From North Bay Business Journal
By Jeff Quackenbush
Napa’s First Street has undergone a dramatic $200 million transformation in the past seven years with the redevelopment of an aging, largely vacant shopping center into an anchor for downtown upscale lodging, dining and commerce.
At the helm of the 325,000-square-foot First Street Napa project is Todd Zapolski, who has to become a significant force in North Bay real estate in the past two decades. He brought in Trademark Property Company as a partner in the project and lined up Lodgeworks to oversee the 183-room Archer Hotel portion, which opened Nov. 27. The project also has 45 shops and 30,000 square feet of office space, most of which is occupied or spoken for.
But beyond that project, Zapolski’s local projects have included the Anton Napa apartments, Carnera Corporate Center in south Napa and the Walmart-anchored Napa Junction shopping center in American Canyon. Throughout his nearly four decades in real estate development, investment and management, Zapolski has learned a key tenet that has proved valuable for the First Street Napa project: Be patient.

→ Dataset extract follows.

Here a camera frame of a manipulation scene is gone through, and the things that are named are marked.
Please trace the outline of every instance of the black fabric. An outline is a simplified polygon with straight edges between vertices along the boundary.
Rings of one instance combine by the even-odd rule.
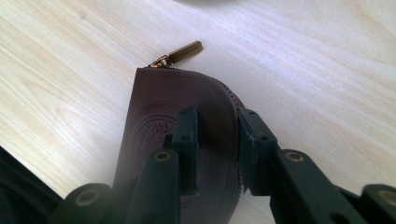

“You have to understand the area,” Zapolski said, while sitting in the lobby of the Archer. “We try to understand what makes an area work, rather than force it.”
Law, rather than real estate, was Zapolski’s planned career path. He graduated from Duke University in Durham, North Carolina, with an undergraduate degree in political science.
“Political science is good for going on to law school, but what I didn’t realize was that it also makes sense for real estate,” Zapolski said. “Because much of the built environment involves understanding social and political issue, governance. It’s actually pretty good training for getting into the business.”
Zapolski grew up in Princeton, New Jersey, the youngest of three boys and the son of an industrial-designer father and a mother who wrote feature articles. They probably were the source of his early interest in aesthetics, he said.
“She would take me along when she would do interviews,” Zapolski said. “I met lots of folks and saw lots of things, and that probably made me realize you could create a hotel and redo things, get outside the box. There are a lot of options out there.”
Rather than attending Princeton University close to home, he went to Duke at a time when the New South’s transformation of the economy was picking up momentum. After graduating, he decided to work for a year or two before going on to law school. With a friend who was getting an MBA at Duke, he started an economic-development consulting firm in Durham.
One economic-development firm he contacted didn’t have such work, but a partner of it said they had a real estate side venture that needed someone to run it. The portfolio started with a couple of houses in construction then expanded to an office building and financing a private airplane for the partners.
While planning an office-condominium project in 1981, interest rates shot above 20 percent, and the main business was challenged. Zapolski offered to take on the side venture as his own business, and the partners agreed.
In 1989 amid another soured economy, Zapolski met a Dutch hotel developer and merged with his company. That firm then merged into a firm led by Andrew Widmark, specializing in acquiring distressed properties. Zapolski was a partner in that venture.
“To this day, I have never worked for anyone a day in my life,” Zapolski said. “It gives you a real sense for the risk and that you have to make things work.”
Zapolski’s career shift to span both coasts of the U.S. came when he met Leslie Rudd, who was considering a North Carolina business opportunity that didn’t materialize at the time. They had become friends, and Rudd had purchased the original Girard Winery — now called Rudd Estate — near Calistoga in 1996.
Three years later, they started the Zapolski Rudd investment company, first concentrating on North Carolina. Rudd then suggested Zapolski consider projects in the Bay Area.
“San Francisco and Napa at that point were not what they have become in the past 20 years,” Zapolski said.
The first California project was an industrial building for Prolab in Napa Valley Gateway Business Park south of Napa. What followed were office and retail investment projects in San Francisco, Sonoma, Healdsburg and Napa.
Then came the economic downturn of 2001.
“It allowed us to invest in San Francisco and out here (in Napa Valley) in ways you only get in certain cycles,” Zapolski said. Some of them were empty warehouse-turned-office buildings in San Francisco that held defunct dot-coms. That led to a larger investment portfolio on the West Coast than the East, but the firm maintains offices in Napa and Durham.
Rudd and Zapolski divided their real estate business in 2007, as the economy soured. Rudd had the stabilized properties, and Zapolski went with the properties needing sweat equity. Rudd died on May 3 at age 76.
Zapolski’s East Coast portfolio continues to grow. Zapolski Real Estate bought a Whole Foods Market-anchored shopping center in Asheville, North Carolina, two months ago.
“Asheville is a great market,” Zapolski said. “It has some similarities to Napa and Sonoma, in that it has a pretty good visitor base. There, beer is king.”
Update, May 22, 2018: Trademark Property Group was omitted as a development partner with Zapolski Real Estate in the original story.